Proprio lì, in Germania conosce Priscilla, lui 24 anni lei 14; si sposeranno dieci anni dopo divorziando nel 1973. Fu un matrimonio turbolento dal quale nacque l’unica figlia: Marie Luise, futura moglie di un altro re, quello del pop: Michael Jackson.

Dopo un’ascesa fulminante Elvis vive il proprio declino, trovandosi ai margini per alcuni anni. Infatti, il colonnello Parker, storico manager che ne ha sempre plasmato la carriera, lo indirizzo verso Hollywood, per farne attore di pellicole di scarsa qualità allontanandolo al contempo dai suoi esordi rock e dal suo pubblico. Fino al clamoroso ritorno nel 1968  quando Elvis, contro il parere di Parker, scelse di tornare alle sue origini con un leggendario concerto televisivo. Leggendario al pari di quell’evento che fu nel’73 “Aloha from Hawaii”, il primo evento musicale planetario della storia.

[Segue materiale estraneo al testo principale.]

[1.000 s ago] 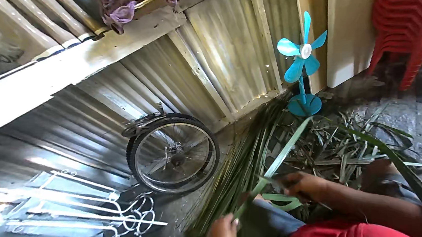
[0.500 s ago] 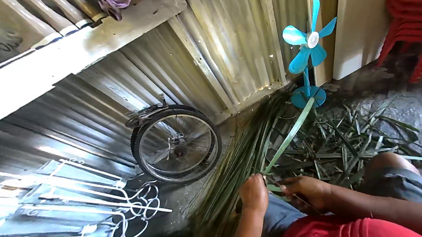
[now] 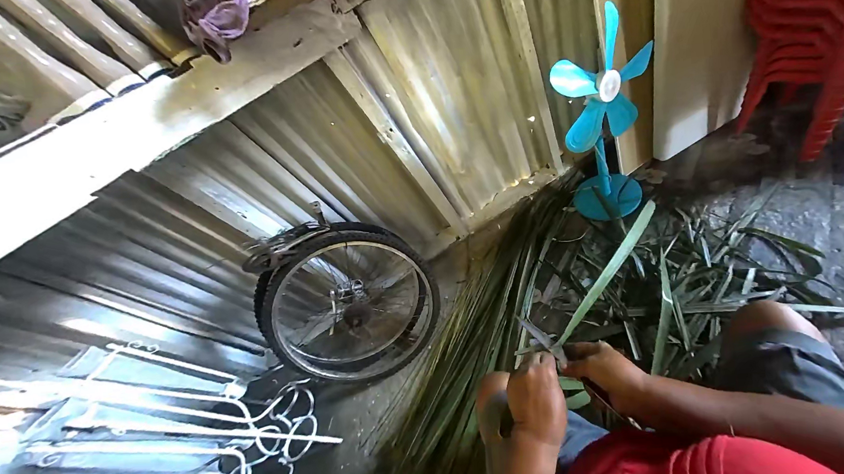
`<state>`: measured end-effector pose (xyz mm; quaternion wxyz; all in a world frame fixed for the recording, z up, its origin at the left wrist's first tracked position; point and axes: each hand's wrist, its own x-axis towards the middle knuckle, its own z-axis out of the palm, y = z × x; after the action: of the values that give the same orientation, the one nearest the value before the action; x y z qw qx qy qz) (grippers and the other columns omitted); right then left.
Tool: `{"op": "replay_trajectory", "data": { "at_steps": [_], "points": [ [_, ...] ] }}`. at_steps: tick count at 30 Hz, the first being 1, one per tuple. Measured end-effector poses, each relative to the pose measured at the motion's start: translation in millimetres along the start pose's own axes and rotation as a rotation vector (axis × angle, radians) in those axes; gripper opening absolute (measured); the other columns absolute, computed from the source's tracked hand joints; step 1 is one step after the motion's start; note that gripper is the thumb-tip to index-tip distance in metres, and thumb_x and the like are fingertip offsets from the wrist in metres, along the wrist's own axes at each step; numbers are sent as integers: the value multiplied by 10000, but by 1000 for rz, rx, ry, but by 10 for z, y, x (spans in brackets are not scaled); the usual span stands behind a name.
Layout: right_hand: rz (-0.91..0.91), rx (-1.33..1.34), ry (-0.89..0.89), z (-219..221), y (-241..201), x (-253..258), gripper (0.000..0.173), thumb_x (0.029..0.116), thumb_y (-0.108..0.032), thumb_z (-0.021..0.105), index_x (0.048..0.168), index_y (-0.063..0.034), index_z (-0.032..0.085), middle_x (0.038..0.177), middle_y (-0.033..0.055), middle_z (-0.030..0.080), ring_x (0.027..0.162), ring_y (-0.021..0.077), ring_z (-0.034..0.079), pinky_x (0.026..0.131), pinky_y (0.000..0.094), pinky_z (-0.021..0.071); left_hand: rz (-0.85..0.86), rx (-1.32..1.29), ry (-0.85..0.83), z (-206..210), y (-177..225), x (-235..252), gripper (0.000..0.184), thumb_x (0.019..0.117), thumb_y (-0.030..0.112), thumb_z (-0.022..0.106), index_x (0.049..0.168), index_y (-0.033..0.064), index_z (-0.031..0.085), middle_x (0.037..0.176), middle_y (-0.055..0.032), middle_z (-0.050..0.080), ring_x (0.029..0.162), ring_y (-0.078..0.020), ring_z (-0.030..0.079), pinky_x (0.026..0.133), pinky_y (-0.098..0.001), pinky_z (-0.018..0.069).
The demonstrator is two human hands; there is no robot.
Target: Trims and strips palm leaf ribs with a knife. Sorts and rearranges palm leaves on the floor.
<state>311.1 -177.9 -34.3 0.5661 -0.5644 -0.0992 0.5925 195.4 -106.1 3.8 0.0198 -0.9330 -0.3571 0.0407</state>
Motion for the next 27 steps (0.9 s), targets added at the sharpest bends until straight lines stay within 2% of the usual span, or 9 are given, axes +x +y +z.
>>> {"op": "replay_trajectory", "data": {
  "at_steps": [4, 8, 11, 14, 17, 19, 22, 25, 27],
  "points": [
    [-28, 37, 11, -4, 19, 28, 488, 907, -94, 757, 1372, -100, 609, 936, 85, 654, 545, 120, 500, 449, 277, 408, 28, 2, 132, 65, -28, -39, 208, 965, 81, 570, 1046, 110, 759, 989, -95, 750, 888, -259, 742, 763, -442, 601],
    [-62, 21, 36, -4, 12, 33, 475, 873, -64, 783, 1328, -89, 646, 934, 90, 660, 528, 119, 492, 437, 277, 406, 47, 52, 220, 96, -53, -58, 193, 936, 73, 599, 1000, 129, 772, 930, -75, 751, 835, -239, 742, 730, -427, 601],
    [-62, 101, 106, -90, -53, 85, 375, 897, -70, 755, 1255, -67, 645, 855, 89, 631, 536, 134, 504, 453, 291, 427, 75, 65, 366, 181, -111, -80, 135, 934, 161, 653, 945, 141, 787, 841, -59, 743, 766, -218, 739, 671, -402, 599],
    [-27, 209, 103, -199, -153, 110, 409, 933, -68, 707, 1329, -93, 608, 878, 85, 612, 565, 137, 509, 473, 295, 437, 121, 49, 473, 243, -210, -126, 125, 909, 189, 689, 939, 161, 807, 801, -37, 740, 723, -200, 732, 646, -389, 601],
    [-46, 254, 146, -284, -171, 168, 478, 930, -40, 682, 1393, -117, 593, 949, 104, 640, 612, 156, 545, 496, 315, 455, 132, 8, 482, 287, -346, -224, 139, 931, 209, 678, 932, 161, 808, 859, -34, 760, 819, -203, 751, 719, -394, 619],
    [-69, 277, 203, -406, -212, 245, 522, 913, -24, 652, 1417, -130, 573, 947, 102, 620, 612, 159, 524, 501, 327, 448, 134, -28, 476, 315, -475, -297, 156, 943, 207, 662, 917, 148, 804, 905, -50, 763, 861, -218, 753, 714, -414, 628],
    [-85, 338, 249, -601, -277, 319, 556, 922, -37, 665, 1452, -148, 539, 946, 99, 616, 585, 149, 501, 481, 319, 429, 153, -27, 473, 324, -695, -463, 152, 935, 183, 678, 990, 137, 812, 924, -78, 767, 818, -259, 759, 667, -449, 631],
    [-82, 364, 277, -741, -284, 390, 575, 910, -40, 692, 1454, -153, 542, 938, 94, 618, 586, 148, 509, 488, 319, 440, 127, -57, 422, 343, -954, -635, 183, 934, 151, 686, 1069, 128, 809, 964, -121, 770, 853, -313, 761, 703, -503, 626],
    [-84, 357, 301, -821, -295, 417, 563, 907, -45, 702, 1442, -140, 552, 955, 97, 621, 591, 150, 511, 490, 317, 440, 126, -58, 448, 404, -1161, -720, 187, 913, 137, 693, 1056, 110, 810, 943, -133, 771, 858, -324, 760, 725, -507, 624]
  ]
}}
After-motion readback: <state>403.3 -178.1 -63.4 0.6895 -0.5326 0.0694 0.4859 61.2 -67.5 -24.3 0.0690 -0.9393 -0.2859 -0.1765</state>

Trasmesso in televisione fu diffuso da una quarantina di canali televisivi che raccolse oltre un miliardo di spettatori. Come sono oltre il miliardo i dischi venduti dal nostro! Ma il declino, quello definitivo è dietro l’angolo nonostante qualche ottimo album pubblicato Elvis iniziò a far uso massiccio di anfetamine e barbiturici per combattere lo stress e, a causa di un appannamento mentale e della paranoia, perse interesse verso la musica. Rifugiandosi al contempo nella sua dorata solitudine di Graceland si nutrì di cibo spazzatura, alcol e micidiali dosi di medicinali arrivando a pesare 160 chili. L’infarto che lo stroncò nell’agosto del ’77 era quindi inevitabile. Rimane comunque, ancora oggi Simbolo di libertà espressiva, di rottura con le convenzioni, di un’epoca in cui la musica divenne veicolo di cambiamento sociale e culturale. Il suo mito è lungi dall’appannarsi alimentato anche dai ricordi, dalla musica e dall’ affetto indiscusso dei milioni di persone e sono milioni e milioni, che lo hanno amato. Probabilmente quelli che secondo uno studio pubblicato pochi anni fa il 20% degli americani è convinto che il Re sia ancora vivo, e abbia inscenato la sua morte per fuggire da una vita di eccessi e pericolosa. D’altronde di “avvisamenti” in giro per il globo non ne mancano!